== Source data

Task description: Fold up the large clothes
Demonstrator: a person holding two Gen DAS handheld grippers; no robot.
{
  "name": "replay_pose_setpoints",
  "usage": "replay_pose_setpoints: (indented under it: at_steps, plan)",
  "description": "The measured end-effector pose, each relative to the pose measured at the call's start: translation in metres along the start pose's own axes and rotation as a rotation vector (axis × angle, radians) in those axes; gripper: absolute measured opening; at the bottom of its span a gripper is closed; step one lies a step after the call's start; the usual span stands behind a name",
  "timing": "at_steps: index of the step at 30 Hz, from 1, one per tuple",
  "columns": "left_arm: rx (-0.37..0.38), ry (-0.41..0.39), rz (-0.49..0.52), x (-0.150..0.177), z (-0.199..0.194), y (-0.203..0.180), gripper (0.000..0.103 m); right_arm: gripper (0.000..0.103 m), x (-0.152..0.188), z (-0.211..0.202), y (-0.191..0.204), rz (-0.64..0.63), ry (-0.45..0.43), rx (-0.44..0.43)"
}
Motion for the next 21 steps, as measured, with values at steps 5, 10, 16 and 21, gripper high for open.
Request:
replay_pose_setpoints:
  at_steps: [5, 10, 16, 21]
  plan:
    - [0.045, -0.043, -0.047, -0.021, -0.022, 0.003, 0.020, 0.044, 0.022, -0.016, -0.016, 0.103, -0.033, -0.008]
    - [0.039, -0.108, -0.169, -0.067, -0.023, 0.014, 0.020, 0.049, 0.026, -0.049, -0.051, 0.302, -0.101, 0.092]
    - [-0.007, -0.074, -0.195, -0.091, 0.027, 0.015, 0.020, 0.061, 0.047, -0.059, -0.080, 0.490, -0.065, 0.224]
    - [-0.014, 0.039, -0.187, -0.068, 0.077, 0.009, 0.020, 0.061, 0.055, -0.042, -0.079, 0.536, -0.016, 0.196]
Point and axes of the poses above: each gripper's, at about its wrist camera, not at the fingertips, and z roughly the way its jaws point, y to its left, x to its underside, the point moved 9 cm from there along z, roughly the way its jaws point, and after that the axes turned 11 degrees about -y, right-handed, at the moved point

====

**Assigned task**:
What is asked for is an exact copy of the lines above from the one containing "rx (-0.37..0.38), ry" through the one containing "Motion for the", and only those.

**Task answer**:
  "columns": "left_arm: rx (-0.37..0.38), ry (-0.41..0.39), rz (-0.49..0.52), x (-0.150..0.177), z (-0.199..0.194), y (-0.203..0.180), gripper (0.000..0.103 m); right_arm: gripper (0.000..0.103 m), x (-0.152..0.188), z (-0.211..0.202), y (-0.191..0.204), rz (-0.64..0.63), ry (-0.45..0.43), rx (-0.44..0.43)"
}
Motion for the next 21 steps, as measured, with values at steps 5, 10, 16 and 21, gripper high for open.

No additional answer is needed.